[Exercise goal] Return a copy of every line in the records that includes the word "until".

[Recorded data]
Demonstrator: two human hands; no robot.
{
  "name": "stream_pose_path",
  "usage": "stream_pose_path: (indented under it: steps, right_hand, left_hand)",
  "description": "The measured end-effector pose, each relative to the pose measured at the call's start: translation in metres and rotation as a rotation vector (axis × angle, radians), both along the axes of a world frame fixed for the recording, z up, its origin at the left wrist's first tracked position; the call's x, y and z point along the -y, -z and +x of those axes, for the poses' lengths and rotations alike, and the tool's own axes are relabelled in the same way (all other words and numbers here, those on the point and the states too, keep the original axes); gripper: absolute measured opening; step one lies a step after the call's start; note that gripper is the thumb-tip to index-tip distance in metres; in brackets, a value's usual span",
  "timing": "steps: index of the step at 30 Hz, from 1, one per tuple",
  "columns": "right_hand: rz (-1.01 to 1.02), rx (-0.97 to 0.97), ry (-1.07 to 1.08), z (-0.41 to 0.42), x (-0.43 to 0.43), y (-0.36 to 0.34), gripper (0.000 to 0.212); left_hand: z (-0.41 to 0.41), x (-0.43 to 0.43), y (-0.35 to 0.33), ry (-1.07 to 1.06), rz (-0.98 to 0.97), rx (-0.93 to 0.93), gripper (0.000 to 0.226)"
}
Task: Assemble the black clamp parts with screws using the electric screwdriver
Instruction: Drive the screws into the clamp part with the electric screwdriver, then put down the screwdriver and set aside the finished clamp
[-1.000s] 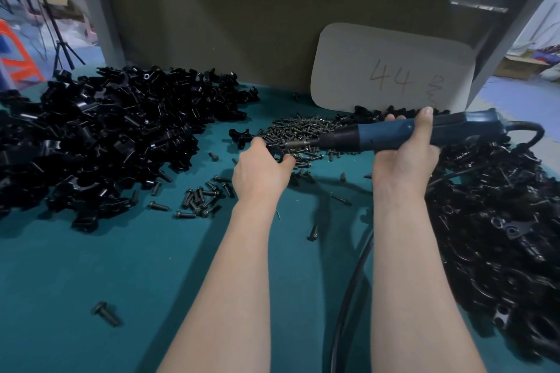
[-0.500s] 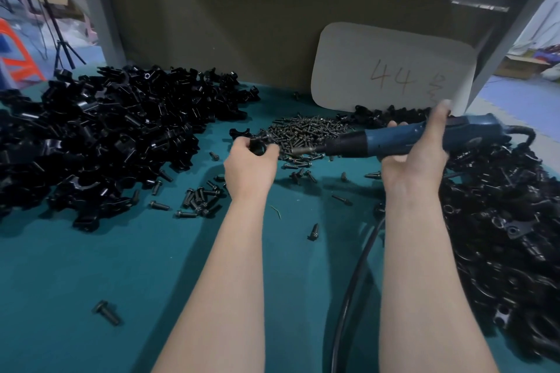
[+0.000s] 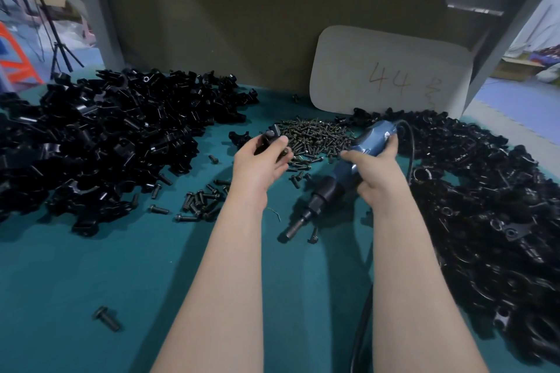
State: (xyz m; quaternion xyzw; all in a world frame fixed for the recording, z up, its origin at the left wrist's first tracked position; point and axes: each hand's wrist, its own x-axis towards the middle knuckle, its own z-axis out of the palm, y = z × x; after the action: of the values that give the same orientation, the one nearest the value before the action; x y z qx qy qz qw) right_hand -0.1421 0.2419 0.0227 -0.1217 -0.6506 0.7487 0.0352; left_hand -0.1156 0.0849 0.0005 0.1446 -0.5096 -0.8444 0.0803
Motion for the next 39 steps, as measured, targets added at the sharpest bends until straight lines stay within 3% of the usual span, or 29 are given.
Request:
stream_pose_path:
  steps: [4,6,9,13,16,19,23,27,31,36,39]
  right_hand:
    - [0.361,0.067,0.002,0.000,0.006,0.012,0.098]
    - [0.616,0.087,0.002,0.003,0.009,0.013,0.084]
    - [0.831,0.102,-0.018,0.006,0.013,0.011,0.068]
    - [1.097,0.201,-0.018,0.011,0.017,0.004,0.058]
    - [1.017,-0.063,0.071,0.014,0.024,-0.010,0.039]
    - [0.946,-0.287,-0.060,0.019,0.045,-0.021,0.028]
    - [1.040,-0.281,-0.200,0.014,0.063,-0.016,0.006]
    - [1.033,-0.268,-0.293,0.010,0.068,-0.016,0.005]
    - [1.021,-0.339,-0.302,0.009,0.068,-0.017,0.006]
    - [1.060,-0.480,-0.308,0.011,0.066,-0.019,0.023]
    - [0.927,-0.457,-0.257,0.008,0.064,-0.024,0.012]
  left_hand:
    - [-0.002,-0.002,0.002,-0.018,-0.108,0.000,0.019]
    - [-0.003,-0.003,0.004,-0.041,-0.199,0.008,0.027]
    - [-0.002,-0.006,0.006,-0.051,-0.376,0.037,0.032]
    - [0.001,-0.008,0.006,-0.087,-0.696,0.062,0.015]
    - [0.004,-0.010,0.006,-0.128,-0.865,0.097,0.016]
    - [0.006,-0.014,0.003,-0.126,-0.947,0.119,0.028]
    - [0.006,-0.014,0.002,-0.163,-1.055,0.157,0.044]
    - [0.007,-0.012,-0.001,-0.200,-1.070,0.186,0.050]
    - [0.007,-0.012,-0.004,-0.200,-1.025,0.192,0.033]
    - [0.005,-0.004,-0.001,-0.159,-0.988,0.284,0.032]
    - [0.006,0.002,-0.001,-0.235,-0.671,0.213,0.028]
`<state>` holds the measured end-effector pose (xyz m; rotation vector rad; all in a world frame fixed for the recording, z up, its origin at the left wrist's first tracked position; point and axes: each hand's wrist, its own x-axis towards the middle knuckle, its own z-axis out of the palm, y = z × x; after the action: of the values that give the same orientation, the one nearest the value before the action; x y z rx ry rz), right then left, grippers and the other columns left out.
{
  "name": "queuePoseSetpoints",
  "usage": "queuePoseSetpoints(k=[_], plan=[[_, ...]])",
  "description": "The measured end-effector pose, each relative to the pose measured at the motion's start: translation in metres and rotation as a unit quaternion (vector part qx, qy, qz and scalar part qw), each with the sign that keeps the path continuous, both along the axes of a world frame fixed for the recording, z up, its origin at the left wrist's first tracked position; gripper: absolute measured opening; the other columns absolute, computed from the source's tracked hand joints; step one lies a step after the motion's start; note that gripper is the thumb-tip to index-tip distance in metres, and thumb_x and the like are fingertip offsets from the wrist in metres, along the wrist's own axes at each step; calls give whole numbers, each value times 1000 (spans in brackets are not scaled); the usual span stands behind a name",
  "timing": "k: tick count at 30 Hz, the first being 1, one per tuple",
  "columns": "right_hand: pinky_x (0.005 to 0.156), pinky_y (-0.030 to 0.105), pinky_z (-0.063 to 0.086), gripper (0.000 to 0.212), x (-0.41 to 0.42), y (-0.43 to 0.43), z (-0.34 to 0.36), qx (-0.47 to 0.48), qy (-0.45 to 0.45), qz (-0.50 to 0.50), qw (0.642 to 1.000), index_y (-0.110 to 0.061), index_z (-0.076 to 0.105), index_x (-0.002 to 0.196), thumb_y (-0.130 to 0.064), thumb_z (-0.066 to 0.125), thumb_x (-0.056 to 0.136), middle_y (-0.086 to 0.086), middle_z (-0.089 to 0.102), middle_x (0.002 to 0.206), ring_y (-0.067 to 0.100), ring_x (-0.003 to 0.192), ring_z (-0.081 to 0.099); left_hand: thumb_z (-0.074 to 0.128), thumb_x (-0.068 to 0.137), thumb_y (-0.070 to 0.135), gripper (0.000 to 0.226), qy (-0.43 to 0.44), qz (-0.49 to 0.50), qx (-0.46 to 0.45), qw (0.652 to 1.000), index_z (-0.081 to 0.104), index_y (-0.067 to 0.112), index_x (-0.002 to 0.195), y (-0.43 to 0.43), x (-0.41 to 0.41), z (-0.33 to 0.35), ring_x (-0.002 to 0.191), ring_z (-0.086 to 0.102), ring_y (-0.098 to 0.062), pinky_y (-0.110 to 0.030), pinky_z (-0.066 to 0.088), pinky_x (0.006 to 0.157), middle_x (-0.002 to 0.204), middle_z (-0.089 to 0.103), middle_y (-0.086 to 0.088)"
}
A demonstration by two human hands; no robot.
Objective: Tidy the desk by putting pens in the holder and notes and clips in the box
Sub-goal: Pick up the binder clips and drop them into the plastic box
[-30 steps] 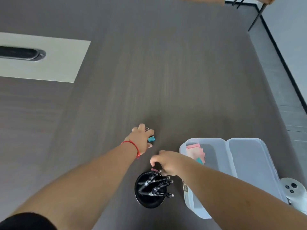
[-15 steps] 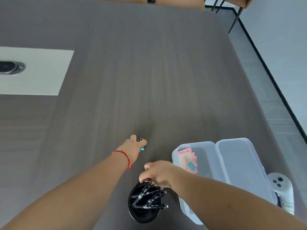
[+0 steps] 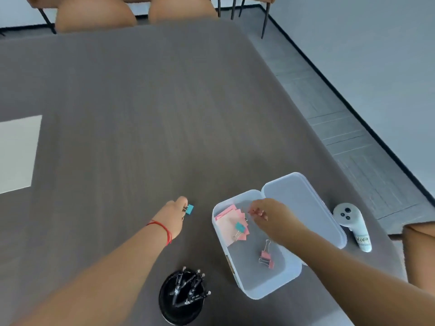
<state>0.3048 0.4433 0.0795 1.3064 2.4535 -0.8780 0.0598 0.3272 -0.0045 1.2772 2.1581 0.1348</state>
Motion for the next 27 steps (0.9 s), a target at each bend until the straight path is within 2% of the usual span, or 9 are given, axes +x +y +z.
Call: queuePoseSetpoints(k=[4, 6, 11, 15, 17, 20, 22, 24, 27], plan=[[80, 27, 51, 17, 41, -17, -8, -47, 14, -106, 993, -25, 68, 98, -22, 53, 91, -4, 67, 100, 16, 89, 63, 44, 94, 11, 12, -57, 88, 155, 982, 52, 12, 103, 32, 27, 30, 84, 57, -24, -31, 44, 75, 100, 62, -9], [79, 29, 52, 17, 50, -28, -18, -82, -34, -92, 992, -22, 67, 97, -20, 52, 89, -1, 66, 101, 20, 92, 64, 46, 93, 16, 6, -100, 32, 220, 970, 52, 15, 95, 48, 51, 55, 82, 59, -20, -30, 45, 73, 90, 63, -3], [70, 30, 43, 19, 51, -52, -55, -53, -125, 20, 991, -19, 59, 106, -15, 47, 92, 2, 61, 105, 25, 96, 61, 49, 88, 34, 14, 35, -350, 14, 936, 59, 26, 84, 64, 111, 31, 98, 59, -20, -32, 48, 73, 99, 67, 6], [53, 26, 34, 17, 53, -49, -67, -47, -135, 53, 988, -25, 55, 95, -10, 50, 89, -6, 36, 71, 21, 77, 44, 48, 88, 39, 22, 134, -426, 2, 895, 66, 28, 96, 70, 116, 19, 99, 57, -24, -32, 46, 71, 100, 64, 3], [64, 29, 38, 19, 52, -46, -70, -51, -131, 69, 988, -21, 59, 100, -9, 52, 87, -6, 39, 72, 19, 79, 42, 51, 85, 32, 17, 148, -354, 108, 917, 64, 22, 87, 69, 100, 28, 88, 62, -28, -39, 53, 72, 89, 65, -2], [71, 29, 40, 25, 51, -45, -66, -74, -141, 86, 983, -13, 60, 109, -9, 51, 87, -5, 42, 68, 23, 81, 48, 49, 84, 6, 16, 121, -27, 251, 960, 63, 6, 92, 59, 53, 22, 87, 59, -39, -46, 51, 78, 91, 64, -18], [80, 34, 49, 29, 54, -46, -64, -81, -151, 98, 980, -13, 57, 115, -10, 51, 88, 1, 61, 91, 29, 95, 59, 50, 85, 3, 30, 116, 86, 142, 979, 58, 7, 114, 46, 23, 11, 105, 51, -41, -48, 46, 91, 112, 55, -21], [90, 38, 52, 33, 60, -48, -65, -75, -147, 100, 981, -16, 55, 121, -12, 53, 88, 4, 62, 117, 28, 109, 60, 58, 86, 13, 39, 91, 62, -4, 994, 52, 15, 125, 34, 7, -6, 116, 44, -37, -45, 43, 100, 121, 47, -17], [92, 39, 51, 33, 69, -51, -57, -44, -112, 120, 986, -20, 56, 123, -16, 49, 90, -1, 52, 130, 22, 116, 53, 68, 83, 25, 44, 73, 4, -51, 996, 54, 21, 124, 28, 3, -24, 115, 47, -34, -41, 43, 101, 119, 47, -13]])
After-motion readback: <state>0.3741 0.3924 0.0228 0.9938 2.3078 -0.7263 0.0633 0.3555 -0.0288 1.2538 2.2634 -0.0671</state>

[Task solution]
Motion for the next 39 steps, as measured, targets added at the sharpest bends until straight lines stay within 3% of the usual span, or 29 are given.
Motion for the next 27 steps (0.9 s), a target at each bend until the straight path is within 2% of the usual span, or 9 are given, axes +x +y +z.

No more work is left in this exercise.